Sans vision de long terme et en comparaison avec la portée de la loi de programmation militaire et celle de la recherche, ce projet de loi de programmation semble à certains égards en demi-teinte, voire fragile. Nous avons donc souhaité renforcer le contrôle parlementaire sur cette question en 2022. Compte tenu de son rôle en matière budgétaire, c'est au Parlement qu'il revient de détailler, d'approuver et d'évaluer tout objectif et toute trajectoire de ce type. Les représentants de la nation que nous sommes sont, de fait, des acteurs de la politique de développement, dont ils doivent contrôler la bonne exécution. Nous le rappellerons par le biais de plusieurs amendements.

Nous attendons ainsi un engagement plus clair du Gouvernement sur la trajectoire budgétaire entre 2023 et 2025, en rappelant que la France doit respecter les engagements pris dans le cadre du programme d'action d'Addis-Abeba. Se fixer des objectifs ambitieux est une chose, y être liés en est une autre. La France peut être fière d'avoir atteint la part de 0,55 % du revenu national brut consacrée au développement international, mais il est plus difficile de percevoir dans quelle direction le Gouvernement s'engage pour atteindre 0,7 %, en revanche.

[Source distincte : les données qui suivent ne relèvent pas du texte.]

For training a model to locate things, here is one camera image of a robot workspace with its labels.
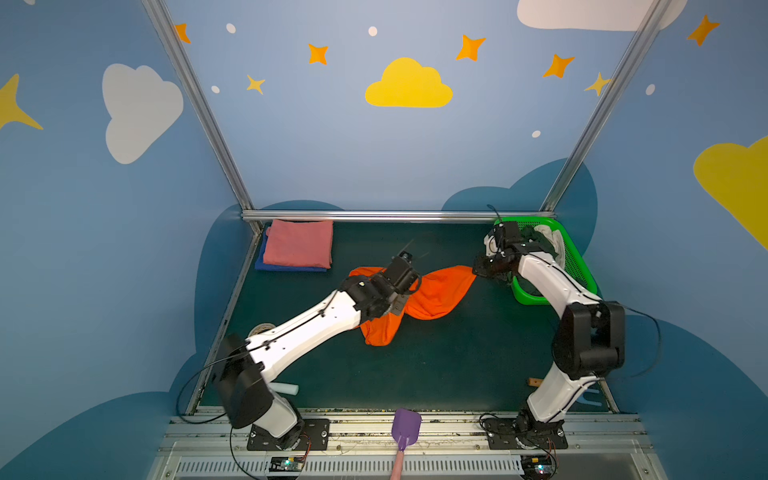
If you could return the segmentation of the orange t-shirt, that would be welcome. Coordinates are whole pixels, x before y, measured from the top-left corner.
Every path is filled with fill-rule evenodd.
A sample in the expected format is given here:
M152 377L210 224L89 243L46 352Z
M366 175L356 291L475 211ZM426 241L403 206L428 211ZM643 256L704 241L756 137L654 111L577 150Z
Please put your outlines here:
M389 345L396 336L403 317L420 321L441 319L451 313L465 298L477 276L468 266L437 270L422 278L421 286L412 293L399 314L386 315L362 322L359 329L370 346Z

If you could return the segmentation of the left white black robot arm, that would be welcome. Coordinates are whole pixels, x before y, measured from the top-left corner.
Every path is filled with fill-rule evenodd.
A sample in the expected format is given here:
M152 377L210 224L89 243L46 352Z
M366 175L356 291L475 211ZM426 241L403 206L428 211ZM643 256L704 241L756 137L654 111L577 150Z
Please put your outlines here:
M271 383L306 353L390 312L420 286L421 275L409 260L396 257L370 277L347 277L317 305L279 326L247 338L226 337L213 362L211 380L231 426L253 427L279 449L295 446L304 421Z

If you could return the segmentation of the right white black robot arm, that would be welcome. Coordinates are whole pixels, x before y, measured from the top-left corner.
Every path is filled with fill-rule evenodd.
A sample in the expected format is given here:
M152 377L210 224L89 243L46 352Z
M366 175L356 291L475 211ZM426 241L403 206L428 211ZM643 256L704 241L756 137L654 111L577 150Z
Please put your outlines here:
M549 253L521 243L484 238L475 261L478 276L513 273L531 283L559 315L553 364L519 412L515 430L532 441L554 435L585 390L625 361L625 309L590 293Z

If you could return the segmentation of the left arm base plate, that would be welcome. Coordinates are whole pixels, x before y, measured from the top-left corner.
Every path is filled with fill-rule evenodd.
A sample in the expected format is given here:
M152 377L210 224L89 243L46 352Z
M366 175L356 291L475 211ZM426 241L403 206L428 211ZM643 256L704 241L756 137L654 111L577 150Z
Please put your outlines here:
M304 419L282 437L273 437L267 430L251 426L248 451L325 451L330 422L324 419Z

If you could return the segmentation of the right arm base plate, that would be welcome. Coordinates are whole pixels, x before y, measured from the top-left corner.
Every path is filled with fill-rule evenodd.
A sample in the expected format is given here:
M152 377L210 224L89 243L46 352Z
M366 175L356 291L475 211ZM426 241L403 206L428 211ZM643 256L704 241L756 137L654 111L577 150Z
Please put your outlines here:
M516 417L483 414L479 418L479 426L492 450L549 451L568 448L563 421L543 423L525 414Z

J'en viens au premier principe qui doit selon nous guider la solidarité internationale française : la transparence. C'est un point cher à notre collègue Meyer Habib, qui a suivi les débats en commission, même si, retenu dans sa circonscription, il n'a pu y participer. En particulier, le traçage des financements de l'AFD doit être amélioré et ses missions exclusivement limitées à la mise en ? uvre de la politique d'aide au développement de l'État à l'étranger et à la contribution au développement des collectivités territoriales. Il n'est pas acceptable que, ces dernières années, l'AFD ait apporté son soutien financier à des initiatives qui ne semblent que lointainement liées au développement.

Pour mieux évaluer les résultats de l'action de la France et renforcer la transparence concernant l'utilisation des moyens engagés, le projet de loi prévoit la création d'une commission indépendante d'évaluation. Bien que nous ne soyons pas favorables à la multiplication systématique des comités et autres commissions, tâchons de faire en sorte que celle-ci soit utile et réellement indépendante. À cet égard, nous nous réjouissons de l'adoption, à l'article 9, de l'amendement du rapporteur.

Comme l'ont montré les débats, la composition d'une commission ne relève pas du domaine de la loi. Par souci de transparence et d'équilibre, il semble donc nécessaire d'y ajouter les parlementaires dont le rôle est de participer à l'évaluation des politiques publiques transversales. Nous avions en ce sens souhaité étendre le contrôle ex ante et ex post de la Cour des comptes dans le cadre des différentes missions de contrôle des politiques publiques d'aide au développement, grâce à la mise en place de cette commission indépendante qui serait présidée par le Premier président de la Cour des comptes.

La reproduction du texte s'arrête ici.